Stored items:
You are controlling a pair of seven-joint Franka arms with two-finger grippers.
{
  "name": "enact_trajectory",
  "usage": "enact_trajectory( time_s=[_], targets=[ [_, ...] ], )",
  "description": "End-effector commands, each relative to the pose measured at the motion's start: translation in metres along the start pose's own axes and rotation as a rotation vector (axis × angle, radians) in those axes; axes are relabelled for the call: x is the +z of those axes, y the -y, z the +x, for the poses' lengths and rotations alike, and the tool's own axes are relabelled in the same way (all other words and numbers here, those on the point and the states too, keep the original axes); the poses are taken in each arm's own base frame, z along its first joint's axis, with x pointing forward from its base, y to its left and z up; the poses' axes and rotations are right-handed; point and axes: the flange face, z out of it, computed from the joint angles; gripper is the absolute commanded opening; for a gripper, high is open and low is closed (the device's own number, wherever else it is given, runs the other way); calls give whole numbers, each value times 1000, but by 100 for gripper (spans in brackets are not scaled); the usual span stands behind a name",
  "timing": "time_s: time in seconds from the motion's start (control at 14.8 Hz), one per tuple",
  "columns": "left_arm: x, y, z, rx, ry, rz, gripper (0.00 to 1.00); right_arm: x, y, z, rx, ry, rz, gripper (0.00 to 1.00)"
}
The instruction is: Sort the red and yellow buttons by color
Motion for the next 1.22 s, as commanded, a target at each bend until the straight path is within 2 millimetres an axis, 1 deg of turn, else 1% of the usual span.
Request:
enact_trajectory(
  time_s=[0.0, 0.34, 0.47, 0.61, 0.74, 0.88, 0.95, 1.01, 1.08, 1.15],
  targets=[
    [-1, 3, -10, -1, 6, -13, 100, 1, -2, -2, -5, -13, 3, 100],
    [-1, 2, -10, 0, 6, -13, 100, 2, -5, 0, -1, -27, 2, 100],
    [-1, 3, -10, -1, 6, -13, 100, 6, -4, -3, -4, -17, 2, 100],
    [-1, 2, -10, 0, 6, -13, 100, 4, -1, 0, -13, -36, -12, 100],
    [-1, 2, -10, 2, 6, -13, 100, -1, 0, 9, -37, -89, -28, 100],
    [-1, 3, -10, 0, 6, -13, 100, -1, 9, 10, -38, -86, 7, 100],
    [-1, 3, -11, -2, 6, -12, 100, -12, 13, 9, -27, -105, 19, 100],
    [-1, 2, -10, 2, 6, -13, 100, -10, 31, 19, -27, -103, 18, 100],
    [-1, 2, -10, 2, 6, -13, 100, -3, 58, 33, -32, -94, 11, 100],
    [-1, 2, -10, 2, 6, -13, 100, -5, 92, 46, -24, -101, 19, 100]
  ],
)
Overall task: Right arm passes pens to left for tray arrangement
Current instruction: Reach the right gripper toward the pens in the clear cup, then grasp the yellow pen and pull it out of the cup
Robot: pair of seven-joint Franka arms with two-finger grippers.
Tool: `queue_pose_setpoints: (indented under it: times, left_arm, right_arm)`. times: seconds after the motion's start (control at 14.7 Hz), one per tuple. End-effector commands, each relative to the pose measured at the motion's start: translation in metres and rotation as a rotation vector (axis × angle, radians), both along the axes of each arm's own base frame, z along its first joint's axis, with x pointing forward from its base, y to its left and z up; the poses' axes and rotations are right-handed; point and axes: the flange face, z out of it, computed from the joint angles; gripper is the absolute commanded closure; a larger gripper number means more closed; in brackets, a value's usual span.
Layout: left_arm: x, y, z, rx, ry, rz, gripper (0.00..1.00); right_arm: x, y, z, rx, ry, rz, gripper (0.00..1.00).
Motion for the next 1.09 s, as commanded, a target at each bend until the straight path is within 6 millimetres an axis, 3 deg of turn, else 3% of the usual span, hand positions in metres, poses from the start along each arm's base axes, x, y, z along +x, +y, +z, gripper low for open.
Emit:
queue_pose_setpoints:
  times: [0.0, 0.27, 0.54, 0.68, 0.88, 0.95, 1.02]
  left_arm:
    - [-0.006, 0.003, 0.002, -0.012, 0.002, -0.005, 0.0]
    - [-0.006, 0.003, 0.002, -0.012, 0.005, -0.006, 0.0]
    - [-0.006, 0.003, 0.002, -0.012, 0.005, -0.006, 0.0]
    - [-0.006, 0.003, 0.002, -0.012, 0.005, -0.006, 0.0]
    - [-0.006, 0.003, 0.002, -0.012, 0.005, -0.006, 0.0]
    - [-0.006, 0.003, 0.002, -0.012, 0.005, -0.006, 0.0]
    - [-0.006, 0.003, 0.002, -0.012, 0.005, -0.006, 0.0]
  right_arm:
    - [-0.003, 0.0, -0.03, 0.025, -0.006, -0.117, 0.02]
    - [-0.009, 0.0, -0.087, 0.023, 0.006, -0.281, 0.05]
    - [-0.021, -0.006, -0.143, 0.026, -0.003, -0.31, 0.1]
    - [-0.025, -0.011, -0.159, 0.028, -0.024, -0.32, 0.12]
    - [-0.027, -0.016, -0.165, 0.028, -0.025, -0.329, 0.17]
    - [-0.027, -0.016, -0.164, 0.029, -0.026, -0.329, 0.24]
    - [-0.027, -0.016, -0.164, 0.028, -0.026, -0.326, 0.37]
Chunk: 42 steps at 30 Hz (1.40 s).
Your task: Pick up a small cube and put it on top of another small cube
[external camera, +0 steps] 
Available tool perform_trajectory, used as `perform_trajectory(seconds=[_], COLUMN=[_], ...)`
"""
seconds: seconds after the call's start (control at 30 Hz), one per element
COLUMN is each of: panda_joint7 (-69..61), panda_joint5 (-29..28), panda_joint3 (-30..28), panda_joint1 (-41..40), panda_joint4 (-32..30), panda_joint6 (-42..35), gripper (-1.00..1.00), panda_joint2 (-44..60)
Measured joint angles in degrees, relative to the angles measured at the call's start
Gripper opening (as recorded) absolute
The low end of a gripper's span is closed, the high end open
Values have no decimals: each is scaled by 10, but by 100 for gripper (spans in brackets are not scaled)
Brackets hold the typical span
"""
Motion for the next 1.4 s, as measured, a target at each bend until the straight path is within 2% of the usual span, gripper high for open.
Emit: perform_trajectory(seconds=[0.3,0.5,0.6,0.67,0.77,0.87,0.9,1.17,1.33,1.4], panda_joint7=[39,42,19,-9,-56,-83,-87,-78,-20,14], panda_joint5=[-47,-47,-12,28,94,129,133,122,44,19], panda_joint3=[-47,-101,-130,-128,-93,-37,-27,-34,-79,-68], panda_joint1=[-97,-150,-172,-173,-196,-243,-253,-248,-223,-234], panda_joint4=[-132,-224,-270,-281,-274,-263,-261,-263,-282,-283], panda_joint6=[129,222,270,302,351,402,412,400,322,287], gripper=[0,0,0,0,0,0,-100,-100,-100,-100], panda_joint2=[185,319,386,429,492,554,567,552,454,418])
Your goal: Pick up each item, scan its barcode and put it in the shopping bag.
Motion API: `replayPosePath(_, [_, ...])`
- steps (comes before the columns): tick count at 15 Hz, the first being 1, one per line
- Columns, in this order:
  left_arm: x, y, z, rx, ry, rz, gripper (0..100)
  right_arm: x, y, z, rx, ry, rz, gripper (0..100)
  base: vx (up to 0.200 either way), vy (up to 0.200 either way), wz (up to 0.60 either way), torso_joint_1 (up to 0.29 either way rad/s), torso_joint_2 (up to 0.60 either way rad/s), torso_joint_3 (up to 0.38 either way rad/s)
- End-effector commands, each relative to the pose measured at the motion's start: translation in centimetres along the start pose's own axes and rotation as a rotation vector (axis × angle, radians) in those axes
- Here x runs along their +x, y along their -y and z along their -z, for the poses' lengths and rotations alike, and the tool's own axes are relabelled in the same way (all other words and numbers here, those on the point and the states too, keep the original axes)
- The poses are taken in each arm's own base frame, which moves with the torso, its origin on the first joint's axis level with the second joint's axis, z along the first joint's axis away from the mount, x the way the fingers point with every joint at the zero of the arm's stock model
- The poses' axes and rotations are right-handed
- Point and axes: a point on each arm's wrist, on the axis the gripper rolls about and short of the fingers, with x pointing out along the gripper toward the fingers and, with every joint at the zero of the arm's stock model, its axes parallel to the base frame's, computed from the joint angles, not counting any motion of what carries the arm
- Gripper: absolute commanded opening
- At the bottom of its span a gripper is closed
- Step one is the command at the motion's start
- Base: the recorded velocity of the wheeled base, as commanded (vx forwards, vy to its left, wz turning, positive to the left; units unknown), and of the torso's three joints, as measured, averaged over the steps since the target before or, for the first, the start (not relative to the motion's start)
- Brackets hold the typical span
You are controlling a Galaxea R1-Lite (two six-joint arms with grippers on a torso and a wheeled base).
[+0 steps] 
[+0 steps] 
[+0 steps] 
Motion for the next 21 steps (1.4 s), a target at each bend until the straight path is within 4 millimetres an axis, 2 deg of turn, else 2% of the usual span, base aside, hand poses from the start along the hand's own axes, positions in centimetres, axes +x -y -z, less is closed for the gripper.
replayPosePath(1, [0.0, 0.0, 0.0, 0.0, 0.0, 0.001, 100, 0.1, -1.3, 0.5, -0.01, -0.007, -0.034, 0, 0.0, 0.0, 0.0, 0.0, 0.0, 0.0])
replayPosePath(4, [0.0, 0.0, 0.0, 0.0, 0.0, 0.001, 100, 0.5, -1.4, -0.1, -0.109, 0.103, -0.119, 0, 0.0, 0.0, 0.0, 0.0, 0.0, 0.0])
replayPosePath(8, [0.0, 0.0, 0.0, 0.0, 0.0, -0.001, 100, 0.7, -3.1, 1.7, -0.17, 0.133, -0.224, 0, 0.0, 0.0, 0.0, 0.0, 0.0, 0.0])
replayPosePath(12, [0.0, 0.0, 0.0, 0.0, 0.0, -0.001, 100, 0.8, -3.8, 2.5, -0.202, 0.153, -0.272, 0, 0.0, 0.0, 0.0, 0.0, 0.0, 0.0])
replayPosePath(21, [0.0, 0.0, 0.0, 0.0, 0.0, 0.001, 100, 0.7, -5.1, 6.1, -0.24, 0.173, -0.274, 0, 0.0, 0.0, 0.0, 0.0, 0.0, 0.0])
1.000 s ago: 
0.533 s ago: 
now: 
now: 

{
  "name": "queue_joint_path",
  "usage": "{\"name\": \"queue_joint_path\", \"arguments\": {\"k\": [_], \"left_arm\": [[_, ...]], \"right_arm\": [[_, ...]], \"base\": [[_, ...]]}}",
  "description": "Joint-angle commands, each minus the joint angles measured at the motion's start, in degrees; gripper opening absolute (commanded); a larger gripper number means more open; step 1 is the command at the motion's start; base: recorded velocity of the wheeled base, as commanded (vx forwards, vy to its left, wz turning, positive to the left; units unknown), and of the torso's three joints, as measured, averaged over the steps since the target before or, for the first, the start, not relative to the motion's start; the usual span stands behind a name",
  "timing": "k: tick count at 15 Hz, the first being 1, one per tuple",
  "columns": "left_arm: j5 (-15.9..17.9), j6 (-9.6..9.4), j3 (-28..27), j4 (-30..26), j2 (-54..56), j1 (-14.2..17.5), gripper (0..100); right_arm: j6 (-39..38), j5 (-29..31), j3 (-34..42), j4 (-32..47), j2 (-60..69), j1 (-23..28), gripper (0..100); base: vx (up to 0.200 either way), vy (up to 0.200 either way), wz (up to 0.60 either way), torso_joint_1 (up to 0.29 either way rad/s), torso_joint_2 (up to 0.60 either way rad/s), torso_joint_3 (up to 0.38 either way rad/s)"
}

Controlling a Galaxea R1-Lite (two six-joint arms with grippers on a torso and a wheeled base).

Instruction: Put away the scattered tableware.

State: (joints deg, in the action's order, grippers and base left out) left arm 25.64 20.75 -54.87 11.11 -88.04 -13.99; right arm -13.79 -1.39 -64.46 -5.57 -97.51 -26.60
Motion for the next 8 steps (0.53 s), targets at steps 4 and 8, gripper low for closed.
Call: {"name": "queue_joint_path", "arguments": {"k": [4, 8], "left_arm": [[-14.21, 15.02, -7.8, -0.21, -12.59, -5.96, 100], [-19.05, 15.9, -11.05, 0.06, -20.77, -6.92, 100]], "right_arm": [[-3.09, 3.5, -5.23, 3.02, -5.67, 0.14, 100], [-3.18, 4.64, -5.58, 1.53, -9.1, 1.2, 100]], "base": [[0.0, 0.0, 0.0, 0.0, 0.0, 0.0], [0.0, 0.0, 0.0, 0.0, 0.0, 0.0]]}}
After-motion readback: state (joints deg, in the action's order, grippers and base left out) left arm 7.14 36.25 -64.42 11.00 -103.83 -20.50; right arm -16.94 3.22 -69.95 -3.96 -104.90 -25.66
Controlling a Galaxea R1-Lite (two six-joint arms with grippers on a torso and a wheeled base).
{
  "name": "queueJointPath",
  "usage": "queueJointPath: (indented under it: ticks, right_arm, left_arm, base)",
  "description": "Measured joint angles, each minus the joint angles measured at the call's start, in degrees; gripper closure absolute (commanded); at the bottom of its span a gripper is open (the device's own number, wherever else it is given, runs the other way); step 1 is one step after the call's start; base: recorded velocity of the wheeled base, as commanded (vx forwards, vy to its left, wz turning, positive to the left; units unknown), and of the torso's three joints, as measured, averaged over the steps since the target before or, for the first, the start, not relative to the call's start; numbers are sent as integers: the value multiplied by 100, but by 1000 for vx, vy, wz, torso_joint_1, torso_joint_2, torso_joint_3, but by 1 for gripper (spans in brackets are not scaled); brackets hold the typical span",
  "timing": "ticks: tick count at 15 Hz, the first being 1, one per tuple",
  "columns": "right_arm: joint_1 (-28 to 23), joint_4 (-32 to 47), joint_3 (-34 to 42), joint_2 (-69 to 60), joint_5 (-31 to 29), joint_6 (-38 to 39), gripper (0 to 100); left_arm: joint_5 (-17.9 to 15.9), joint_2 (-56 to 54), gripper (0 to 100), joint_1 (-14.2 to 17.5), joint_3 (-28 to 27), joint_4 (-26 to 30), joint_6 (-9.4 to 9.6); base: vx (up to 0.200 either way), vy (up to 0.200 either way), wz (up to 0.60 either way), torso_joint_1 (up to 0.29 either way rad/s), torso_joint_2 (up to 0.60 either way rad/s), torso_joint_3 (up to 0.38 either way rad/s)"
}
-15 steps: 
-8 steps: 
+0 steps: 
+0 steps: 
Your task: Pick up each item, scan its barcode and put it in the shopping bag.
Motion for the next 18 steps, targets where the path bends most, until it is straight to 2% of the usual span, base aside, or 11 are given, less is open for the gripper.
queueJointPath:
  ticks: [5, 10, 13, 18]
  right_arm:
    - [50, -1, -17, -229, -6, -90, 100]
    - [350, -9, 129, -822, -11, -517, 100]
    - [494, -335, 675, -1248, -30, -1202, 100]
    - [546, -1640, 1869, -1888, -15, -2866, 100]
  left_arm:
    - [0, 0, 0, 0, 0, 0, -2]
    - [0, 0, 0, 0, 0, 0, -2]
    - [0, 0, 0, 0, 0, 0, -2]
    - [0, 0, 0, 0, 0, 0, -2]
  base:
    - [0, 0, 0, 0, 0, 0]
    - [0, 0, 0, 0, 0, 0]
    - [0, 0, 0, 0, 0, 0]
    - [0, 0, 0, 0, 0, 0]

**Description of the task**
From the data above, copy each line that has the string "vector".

**Response area**
  "description": "End-effector commands, each relative to the pose measured at the motion's start: translation in metres along the start pose's own axes and rotation as a rotation vector (axis × angle, radians) in those axes; axes are relabelled for the call: x is the +z of those axes, y the -y, z the +x, for the poses' lengths and rotations alike, and the tool's own axes are relabelled in the same way (all other words and numbers here, those on the point and the states too, keep the original axes); the poses are taken in each arm's own base frame, z along its first joint's axis, with x pointing forward from its base, y to its left and z up; the poses' axes and rotations are right-handed; point and axes: the flange face, z out of it, computed from the joint angles; gripper is the absolute commanded opening; for a gripper, high is open and low is closed (the device's own number, wherever else it is given, runs the other way); calls give whole numbers, each value times 1000, but by 100 for gripper (spans in brackets are not scaled); the usual span stands behind a name",
Tool: `queue_pose_setpoints: (indented under it: times, left_arm, right_arm)`. times: seconds after the motion's start (control at 14.7 Hz), one per tuple. End-effector commands, each relative to the pose measured at the motion's start: translation in metres and rotation as a rotation vector (axis × angle, radians), both along the axes of each arm's own base frame, z along its first joint's axis, with x pointing forward from its base, y to its left and z up; the poses' axes and rotations are right-handed; point and axes: the flange face, z out of it, computed from the joint angles; gripper is the absolute commanded closure; a larger gripper number means more closed; in brackets, a value's usual span.
- End-effector commands, each relative to the pose measured at the motion's start: translation in centimetres along the start pose's own axes and rotation as a rotation vector (axis × angle, radians) in those axes

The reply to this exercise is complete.